9. La négation du concept de table rase, lequel «domine le discours musicologique, critique et journalistique qui entoure la Première Sonate de Boulez depuis le milieu des années 70, étouffe la réalité du contexte qui fut celui de la gestation de l’œuvre pour y substituer une aura prophétique»; et François Meïmoun d’ajouter ironiquement que «si le concept de table rase peut prendre un sens dans le contexte qui occupe ces pages, c’est bien dans cette volonté d’effacer les traces des origines qu’il se situe» avant de citer, dans une note de bas de page, cette pertinente observation de François Noudelmann (extraite du livre Avant-gardes et Modernité) selon laquelle le «discours théorique» des avant-gardes a ceci de particulier qu’il «ne vient plus en aval mais en amont de la création».

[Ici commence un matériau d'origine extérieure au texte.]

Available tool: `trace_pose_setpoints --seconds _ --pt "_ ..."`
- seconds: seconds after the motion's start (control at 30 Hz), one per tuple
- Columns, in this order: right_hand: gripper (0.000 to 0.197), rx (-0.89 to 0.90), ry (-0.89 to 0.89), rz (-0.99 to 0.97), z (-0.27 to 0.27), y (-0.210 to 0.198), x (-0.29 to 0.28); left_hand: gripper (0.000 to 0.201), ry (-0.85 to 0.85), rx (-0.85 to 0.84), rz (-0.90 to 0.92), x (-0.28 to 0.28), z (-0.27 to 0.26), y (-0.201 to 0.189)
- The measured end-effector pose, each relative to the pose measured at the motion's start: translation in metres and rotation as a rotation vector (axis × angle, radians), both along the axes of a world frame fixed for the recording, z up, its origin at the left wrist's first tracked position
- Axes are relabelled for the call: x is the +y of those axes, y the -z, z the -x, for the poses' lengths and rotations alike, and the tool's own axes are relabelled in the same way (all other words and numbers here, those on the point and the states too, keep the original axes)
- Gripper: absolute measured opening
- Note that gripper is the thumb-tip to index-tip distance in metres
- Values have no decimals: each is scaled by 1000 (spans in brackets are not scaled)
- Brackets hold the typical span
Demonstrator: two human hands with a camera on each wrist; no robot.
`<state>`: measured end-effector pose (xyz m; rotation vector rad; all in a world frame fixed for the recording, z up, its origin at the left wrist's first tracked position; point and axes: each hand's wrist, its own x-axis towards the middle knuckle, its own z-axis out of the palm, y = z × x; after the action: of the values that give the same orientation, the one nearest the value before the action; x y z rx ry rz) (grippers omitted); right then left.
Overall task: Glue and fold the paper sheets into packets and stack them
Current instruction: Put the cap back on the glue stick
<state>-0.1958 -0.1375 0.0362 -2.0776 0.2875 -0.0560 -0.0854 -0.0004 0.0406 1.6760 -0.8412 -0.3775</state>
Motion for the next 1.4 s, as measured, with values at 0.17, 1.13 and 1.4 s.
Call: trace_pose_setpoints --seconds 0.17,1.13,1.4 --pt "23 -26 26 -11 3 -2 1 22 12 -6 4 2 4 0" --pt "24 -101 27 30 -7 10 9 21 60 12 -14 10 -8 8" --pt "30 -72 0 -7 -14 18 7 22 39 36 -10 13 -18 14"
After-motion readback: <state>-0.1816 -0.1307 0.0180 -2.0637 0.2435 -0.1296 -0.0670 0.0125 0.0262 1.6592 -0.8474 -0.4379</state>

La seconde partie analyse plus en détails la partition de la Première Sonate, en laquelle François Meïmoun voit «une œuvre-emblème de la modernité musicale française de la deuxième partie du XXe siècle». Parmi les idées-forces, on retiendra la conjonction de la Seconde école de Vienne et du groupe Jeune France. Loin d’adopter une politique de l’exclusion de l’un au profit de l’autre, le jeune Boulez, alors aux prises avec ses contradictions, parvient à les fondre en une unité supérieure.

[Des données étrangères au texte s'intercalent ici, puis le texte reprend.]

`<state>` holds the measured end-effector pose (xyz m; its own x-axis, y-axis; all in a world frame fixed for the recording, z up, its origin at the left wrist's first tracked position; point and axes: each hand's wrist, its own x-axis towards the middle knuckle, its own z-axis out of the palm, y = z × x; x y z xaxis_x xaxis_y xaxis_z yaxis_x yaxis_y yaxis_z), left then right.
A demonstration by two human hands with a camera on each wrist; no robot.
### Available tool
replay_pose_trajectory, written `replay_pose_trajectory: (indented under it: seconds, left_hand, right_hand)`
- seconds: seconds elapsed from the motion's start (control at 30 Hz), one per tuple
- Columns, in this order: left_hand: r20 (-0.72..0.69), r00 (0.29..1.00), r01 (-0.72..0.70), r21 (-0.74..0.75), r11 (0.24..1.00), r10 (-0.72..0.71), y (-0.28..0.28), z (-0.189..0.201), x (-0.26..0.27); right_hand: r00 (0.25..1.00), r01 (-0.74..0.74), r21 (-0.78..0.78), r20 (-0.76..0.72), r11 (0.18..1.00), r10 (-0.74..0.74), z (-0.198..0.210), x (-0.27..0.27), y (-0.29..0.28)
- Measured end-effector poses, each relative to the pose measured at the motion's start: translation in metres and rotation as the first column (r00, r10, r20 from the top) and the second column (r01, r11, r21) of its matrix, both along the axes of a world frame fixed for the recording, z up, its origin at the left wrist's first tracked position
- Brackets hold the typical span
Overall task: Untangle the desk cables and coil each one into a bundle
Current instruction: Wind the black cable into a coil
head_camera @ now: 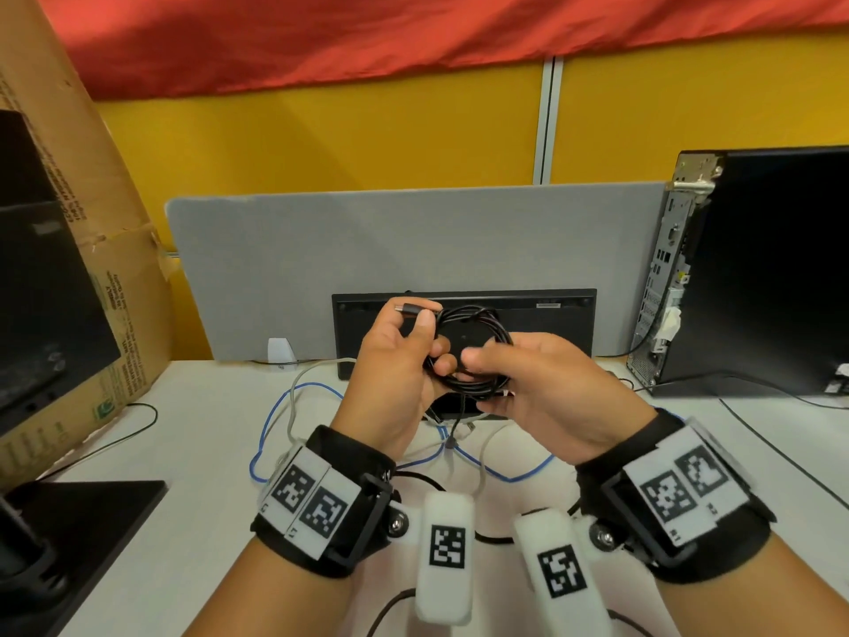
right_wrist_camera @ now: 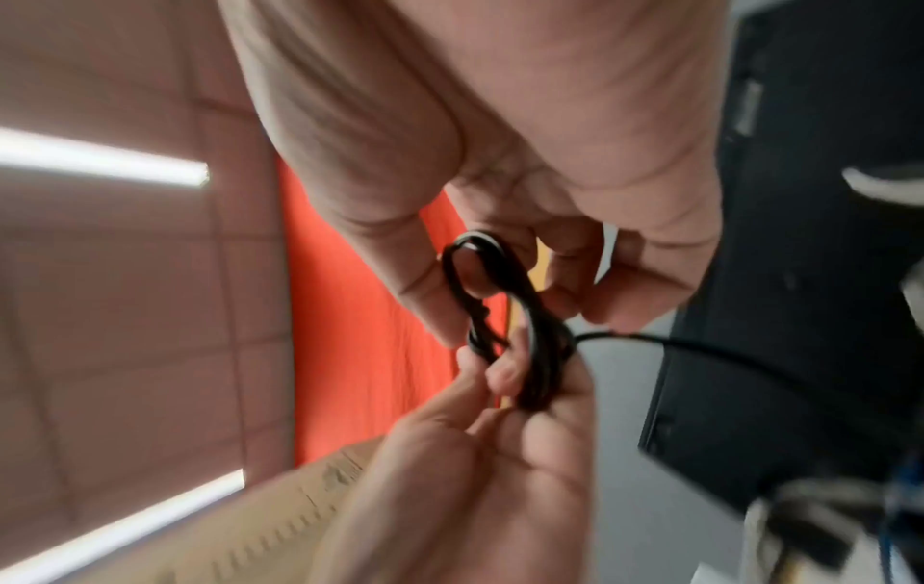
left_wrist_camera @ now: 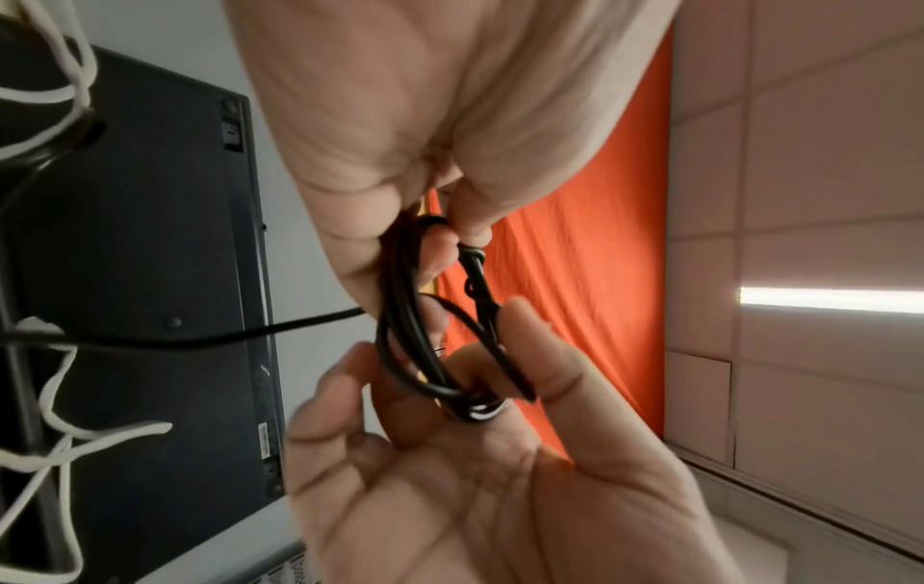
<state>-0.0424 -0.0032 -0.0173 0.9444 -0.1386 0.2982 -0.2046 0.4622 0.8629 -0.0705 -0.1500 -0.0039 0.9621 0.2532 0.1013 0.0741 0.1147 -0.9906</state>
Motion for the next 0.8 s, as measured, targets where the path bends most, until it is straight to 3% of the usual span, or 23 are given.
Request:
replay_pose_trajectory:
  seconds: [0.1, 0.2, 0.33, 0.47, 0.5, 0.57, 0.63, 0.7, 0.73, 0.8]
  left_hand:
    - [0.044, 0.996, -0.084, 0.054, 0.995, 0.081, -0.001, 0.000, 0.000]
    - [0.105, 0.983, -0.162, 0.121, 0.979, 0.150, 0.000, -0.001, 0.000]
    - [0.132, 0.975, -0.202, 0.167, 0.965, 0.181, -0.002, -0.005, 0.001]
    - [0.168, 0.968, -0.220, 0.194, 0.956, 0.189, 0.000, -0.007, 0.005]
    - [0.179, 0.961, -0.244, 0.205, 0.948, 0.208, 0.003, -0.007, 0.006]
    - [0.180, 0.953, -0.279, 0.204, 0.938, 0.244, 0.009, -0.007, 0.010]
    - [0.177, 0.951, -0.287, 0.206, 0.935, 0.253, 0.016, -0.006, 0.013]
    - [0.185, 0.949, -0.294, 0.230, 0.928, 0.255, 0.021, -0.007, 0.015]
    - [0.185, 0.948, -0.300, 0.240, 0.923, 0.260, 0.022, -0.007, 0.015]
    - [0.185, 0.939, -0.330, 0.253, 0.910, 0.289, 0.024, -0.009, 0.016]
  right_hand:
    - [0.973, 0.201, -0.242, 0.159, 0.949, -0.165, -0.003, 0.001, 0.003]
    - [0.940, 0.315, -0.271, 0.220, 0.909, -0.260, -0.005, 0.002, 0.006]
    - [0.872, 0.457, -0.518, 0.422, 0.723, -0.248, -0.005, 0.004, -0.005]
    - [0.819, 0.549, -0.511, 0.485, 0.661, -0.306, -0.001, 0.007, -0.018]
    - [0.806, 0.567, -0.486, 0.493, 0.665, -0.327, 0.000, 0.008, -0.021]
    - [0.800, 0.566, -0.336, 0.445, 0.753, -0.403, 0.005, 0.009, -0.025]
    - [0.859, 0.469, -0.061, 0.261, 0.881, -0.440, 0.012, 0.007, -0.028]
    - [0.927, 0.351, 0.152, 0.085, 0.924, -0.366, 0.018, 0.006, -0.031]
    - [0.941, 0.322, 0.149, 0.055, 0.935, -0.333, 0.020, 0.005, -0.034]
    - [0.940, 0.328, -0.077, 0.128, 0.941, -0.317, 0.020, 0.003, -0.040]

François Meïmoun passe en revue les différents usages du cluster, des registrations, précisant ici et là à qui ils sont redevables, ou la manière dont Boulez s’affranchit de ses maîtres en comparant manuscrits et version définitive (cf. l’abandon progressif des modes à transposition limitée et des rythmes non rétrogradables chers à Messiaen par exemple), les moyens utilisés pour déterritorialiser les attributs fondamentaux de la tonalité dans la grammaire sérielle, le rôle séminal des Notations et de la Sonatine pour flûte et piano, le goût «croissant pour la complexité» et pour la violence, la fonction structurante des intervalles et des permutations (qui procèdent de Webern), la mise en musique du délire... et l’entrée en scène concomitante du polémiste-théoricien.

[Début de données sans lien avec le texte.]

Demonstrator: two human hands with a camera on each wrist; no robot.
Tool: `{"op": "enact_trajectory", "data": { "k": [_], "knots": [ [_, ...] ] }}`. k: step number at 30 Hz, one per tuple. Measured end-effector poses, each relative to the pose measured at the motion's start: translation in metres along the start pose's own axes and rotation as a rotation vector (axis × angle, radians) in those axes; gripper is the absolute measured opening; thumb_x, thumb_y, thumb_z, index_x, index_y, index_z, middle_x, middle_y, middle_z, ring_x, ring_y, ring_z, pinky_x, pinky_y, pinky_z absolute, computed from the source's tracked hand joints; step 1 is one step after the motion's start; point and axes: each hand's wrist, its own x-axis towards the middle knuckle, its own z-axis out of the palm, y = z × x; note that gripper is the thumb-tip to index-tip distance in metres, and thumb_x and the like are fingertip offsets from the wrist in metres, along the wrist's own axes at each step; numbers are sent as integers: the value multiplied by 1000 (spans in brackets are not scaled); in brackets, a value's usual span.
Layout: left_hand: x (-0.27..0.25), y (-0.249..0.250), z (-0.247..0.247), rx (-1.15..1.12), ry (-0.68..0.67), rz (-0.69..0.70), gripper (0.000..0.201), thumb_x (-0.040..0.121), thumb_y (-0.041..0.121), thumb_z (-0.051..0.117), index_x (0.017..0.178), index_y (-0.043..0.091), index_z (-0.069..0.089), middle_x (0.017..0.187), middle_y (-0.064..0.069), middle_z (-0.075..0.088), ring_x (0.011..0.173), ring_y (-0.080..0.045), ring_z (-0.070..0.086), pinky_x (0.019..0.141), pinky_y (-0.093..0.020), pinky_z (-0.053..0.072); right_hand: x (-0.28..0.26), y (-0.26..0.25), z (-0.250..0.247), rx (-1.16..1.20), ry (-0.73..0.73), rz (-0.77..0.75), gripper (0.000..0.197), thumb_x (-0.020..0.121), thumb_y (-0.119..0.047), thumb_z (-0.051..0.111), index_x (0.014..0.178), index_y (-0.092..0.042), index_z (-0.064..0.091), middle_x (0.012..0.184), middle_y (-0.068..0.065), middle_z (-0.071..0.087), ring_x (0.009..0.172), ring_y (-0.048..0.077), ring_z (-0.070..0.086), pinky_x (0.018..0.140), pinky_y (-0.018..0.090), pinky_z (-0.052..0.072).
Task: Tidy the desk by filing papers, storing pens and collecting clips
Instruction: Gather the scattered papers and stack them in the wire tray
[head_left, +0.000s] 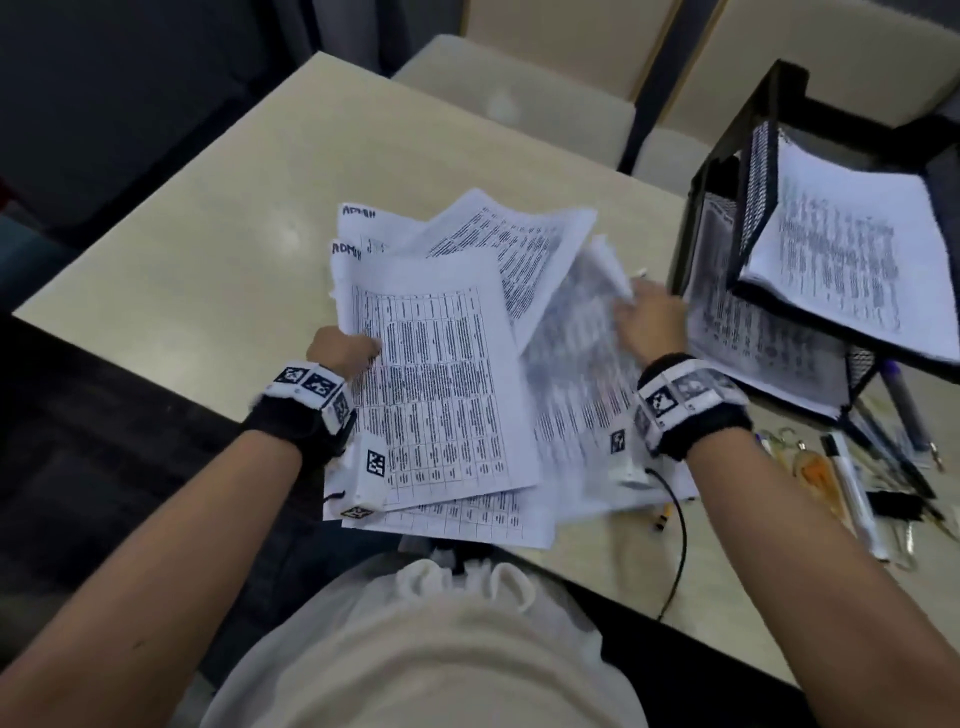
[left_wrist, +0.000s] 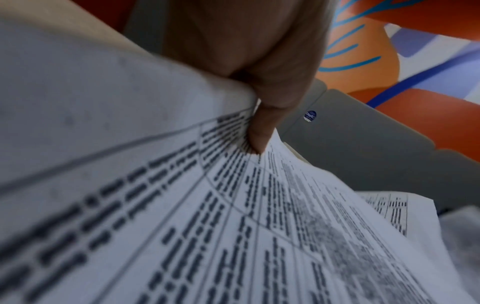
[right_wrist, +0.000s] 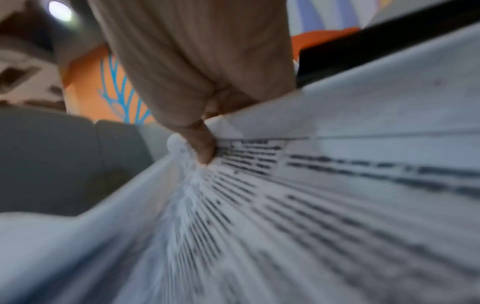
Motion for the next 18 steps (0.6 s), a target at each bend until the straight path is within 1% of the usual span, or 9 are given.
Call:
{"op": "enact_trajectory", "data": {
  "k": [1, 3, 5, 7, 9, 11, 15, 17, 18],
  "knots": [
    [-2, -1, 3, 30, 28, 13, 41, 90, 18, 58, 118, -11, 52, 114, -23, 62, 93, -31, 61, 50, -24, 36, 4, -4, -15, 61, 138, 1, 25, 95, -12, 42, 111, 0, 58, 105, 16, 61, 98, 29, 59, 75, 32, 42],
    [-5, -3, 9, 75, 58, 29, 31, 87, 17, 61, 103, -9, 58, 121, -24, 60, 100, -32, 60, 62, -27, 42, 9, -18, -50, 206, 409, -25, 27, 97, -16, 41, 113, 1, 56, 102, 8, 58, 93, 19, 55, 74, 24, 39],
    [-7, -4, 15, 108, 44, 47, 25, 84, 19, 65, 84, -4, 56, 119, -25, 61, 94, -31, 62, 67, -26, 42, 14, -31, -80, 353, 688, -50, 29, 96, -20, 43, 108, 1, 58, 99, 14, 62, 83, 15, 52, 70, 21, 37],
    [-10, 0, 18, 144, 2, 76, 29, 83, 22, 67, 72, -1, 53, 120, -27, 61, 78, -31, 61, 59, -27, 44, 18, -37, -99, 578, 903, -76, 31, 94, -20, 46, 105, 6, 59, 88, 8, 66, 68, 2, 49, 67, 13, 40],
    [-13, 2, 19, 186, -10, 100, 32, 84, 21, 68, 92, -10, 62, 121, -28, 60, 86, -32, 64, 68, -35, 53, 20, -35, -104, 741, 982, -37, 30, 94, -15, 47, 109, 9, 57, 76, -14, 55, 61, -9, 49, 64, 4, 41],
    [-11, 2, 19, 202, 9, 100, 44, 83, 16, 67, 114, -13, 57, 120, -27, 61, 103, -35, 63, 76, -34, 52, 16, -32, -93, 756, 934, 84, 27, 95, -12, 46, 112, 5, 57, 80, -12, 52, 70, -4, 50, 62, 2, 40],
    [-5, 1, 15, 208, 30, 100, 38, 86, 10, 60, 117, -12, 56, 118, -28, 60, 107, -38, 60, 78, -33, 49, -7, -23, -18, 649, 569, 266, 29, 97, -11, 44, 121, 0, 55, 106, 3, 57, 90, 11, 47, 66, 11, 35],
    [-6, 4, 10, 172, 27, 110, 37, 94, 20, 52, 114, -10, 58, 115, -28, 61, 110, -40, 58, 82, -39, 46, -22, -22, 27, 528, 358, 280, 27, 97, -11, 44, 116, 2, 57, 110, 14, 61, 92, 17, 51, 69, 20, 35],
    [-3, 4, 9, 141, -16, 128, 48, 97, 36, 44, 112, -8, 58, 109, -28, 62, 109, -40, 57, 80, -39, 46, -27, -21, 45, 485, 266, 290, 25, 97, -11, 44, 112, 2, 58, 108, 18, 59, 96, 24, 55, 71, 24, 36]
  ]
}}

En définitive, la Première Sonate traduit «une assimilation maximale des héritages». Le regard que l’on porte sur l’œuvre et sur la trajectoire de Boulez s’en trouve partant bouleversée. Et c’est bien la tâche inappréciable de la musicologie, dans son acception la plus noble, que de bouleverser notre regard (et notre écoute): François Meïmoun signe un ouvrage fondamental que nous ne saurions désormais oublier sans mutiler le visage du jeune Boulez.


(*) Page 124, François Meïmoun évoque à son tour la présence de Boulez dans le rang des siffleurs lors de l’exécution par Roger Désormière des Impressions norvégiennes le 15 mars 1945, sans manifestement tenir compte de l’entretien donné par Pierre Boulez à Claude Samuel joint à l’édition complète de son œuvre par Deutsche Grammophon. Durant cet entretien (plage 2, vers 5’) réalisé en octobre 2011 à l’Ircam, Boulez prétend n’avoir jamais assisté à ce concert, mais y eût-il assisté qu’il se serait certainement rangé dans le camp des siffleurs, n’éprouvant aucune affinité avec cette œuvre de Stravinsky.